Content originally posted in LPCWare by bavarian on Fri Oct 30 04:32:14 MST 2015
Hi,
it is indeed possible to drive the power consumption of the LPC4300 into the region of 200 - 300mA. The power consumption of the internal blocks, if operated on highest performance level, could reach 180mA (excluding the high speed ADC for the moment). Depending on what you connected to the I/O pins you can add the rest.
But of course it is not "normal" to run on such a high performance 100% of the time. If you have such a use case, then I would recommend to use a heatsink.
After startup all peripheral blocks are enabled, so you should disable all the blocks you don't need in your application.

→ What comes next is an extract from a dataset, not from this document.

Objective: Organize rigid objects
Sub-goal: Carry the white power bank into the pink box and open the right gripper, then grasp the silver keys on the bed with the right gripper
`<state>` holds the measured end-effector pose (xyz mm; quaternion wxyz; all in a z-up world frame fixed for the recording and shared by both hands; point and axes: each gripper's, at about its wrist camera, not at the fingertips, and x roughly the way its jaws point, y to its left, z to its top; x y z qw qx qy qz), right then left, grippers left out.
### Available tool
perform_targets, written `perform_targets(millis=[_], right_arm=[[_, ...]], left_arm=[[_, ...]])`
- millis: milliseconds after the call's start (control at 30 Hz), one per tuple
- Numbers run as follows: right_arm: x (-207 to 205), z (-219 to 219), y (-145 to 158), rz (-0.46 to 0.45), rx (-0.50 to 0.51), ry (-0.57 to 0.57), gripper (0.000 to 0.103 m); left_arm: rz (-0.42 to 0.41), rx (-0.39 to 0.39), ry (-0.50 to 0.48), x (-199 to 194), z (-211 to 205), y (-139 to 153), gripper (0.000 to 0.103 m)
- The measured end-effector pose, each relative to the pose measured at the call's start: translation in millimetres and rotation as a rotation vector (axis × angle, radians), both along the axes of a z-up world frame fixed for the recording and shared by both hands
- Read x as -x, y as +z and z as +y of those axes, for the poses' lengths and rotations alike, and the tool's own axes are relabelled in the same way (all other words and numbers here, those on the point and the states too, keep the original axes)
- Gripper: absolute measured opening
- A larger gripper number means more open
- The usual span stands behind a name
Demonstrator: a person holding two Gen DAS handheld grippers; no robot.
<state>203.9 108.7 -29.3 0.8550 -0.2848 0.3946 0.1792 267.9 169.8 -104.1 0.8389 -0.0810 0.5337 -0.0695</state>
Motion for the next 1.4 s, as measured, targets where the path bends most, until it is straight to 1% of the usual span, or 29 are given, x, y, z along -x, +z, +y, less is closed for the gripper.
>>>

However, your problem seems to be more complicated than this, when you see it working fine on the Link2 board (LPC4320) but not on your own PCB (LPC4370).
I can't explain the difference in power consumption with the differences between the LPC4320 and the LPC4370. But please take care that some of the more power hungry peripherals like EMC, USB1 or the high speed ADC are switched off. Consuming power, getting warm, consuming more power, getting hot etc is a viscous circle in silicon technology, so somehow you need to manage that the dissipated heat from the silicon gets away from it, through the PCB connections and over the package surface.
Try to reduce the speed for the processor and the peripheral blocks as much as possible. For a correct USB functionality you can't go down a lot with VDD.
Simpler than the schematic for the Link2 is not possible, if you leave out some mechanical parts and the line drivers for the SGPIO, then you have the minimum number of components/connections.
Regards,
NXP Support Team.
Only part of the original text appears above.